In a recent case that has set the data breach defense bar abuzz, a federal magistrate judge in Virginia overseeing a class action against Capital One arising from a significant data breach has ordered Capital One to turn over to plaintiffs a post-breach investigation report prepared by an outside forensic firm. Capital One objected to producing the report under the work product doctrine, arguing that its outside counsel procured the report to help the company prepare for litigation.
The court, however, disagreed, finding that Capital One failed to show that the report would not have been prepared in essentially the same form regardless of the prospect of litigation.

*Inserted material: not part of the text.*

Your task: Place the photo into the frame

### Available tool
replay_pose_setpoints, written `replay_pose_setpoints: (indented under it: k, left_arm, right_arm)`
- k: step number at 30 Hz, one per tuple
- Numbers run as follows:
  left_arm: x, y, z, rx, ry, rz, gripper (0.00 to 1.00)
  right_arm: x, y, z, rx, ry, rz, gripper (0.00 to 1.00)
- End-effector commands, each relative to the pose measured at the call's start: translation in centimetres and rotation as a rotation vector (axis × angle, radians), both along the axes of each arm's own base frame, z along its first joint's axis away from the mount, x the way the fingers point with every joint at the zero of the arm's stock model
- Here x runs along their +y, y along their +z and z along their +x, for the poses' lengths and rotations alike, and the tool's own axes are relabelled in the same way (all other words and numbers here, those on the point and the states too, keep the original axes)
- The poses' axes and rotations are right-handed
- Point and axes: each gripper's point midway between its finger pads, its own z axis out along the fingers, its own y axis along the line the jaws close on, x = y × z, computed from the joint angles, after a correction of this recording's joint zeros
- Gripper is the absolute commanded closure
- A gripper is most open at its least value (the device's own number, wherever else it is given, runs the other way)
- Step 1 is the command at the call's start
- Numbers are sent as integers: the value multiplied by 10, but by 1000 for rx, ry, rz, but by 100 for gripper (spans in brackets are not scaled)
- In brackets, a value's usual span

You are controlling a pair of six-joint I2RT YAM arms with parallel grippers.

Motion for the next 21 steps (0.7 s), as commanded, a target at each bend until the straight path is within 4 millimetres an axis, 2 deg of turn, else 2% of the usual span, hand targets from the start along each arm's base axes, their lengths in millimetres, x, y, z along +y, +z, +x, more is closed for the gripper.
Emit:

As a result, plaintiffs’ counsel may receive a copy of the report, which will presumably supply a detailed recitation of the methods used by the attackers, the impacts, and the specific security shortcomings at Capital One that contributed to the breach.
What can you do to avoid the same result (besides not experiencing a breach)? This post provides five practical tips derived from our experience, Capital One, and decisions in similar cases.
1. Run the engagement—and payments to the forensic firm—through legal counsel
Conscientious companies often develop long-standing relationships with data security firms as part of their information security programs. These firms can help conduct proactive data breach tabletop exercises, vulnerability assessments, and assessments of compliance with laws or standards such as PCI DSS and HIPAA—activities that often are not directed by legal counsel.
Once a company forms a relationship with a firm through this proactive non-legal work, that firm makes an attractive candidate for breach response: its contracts are already negotiated, and it knows the company, its systems, and its people.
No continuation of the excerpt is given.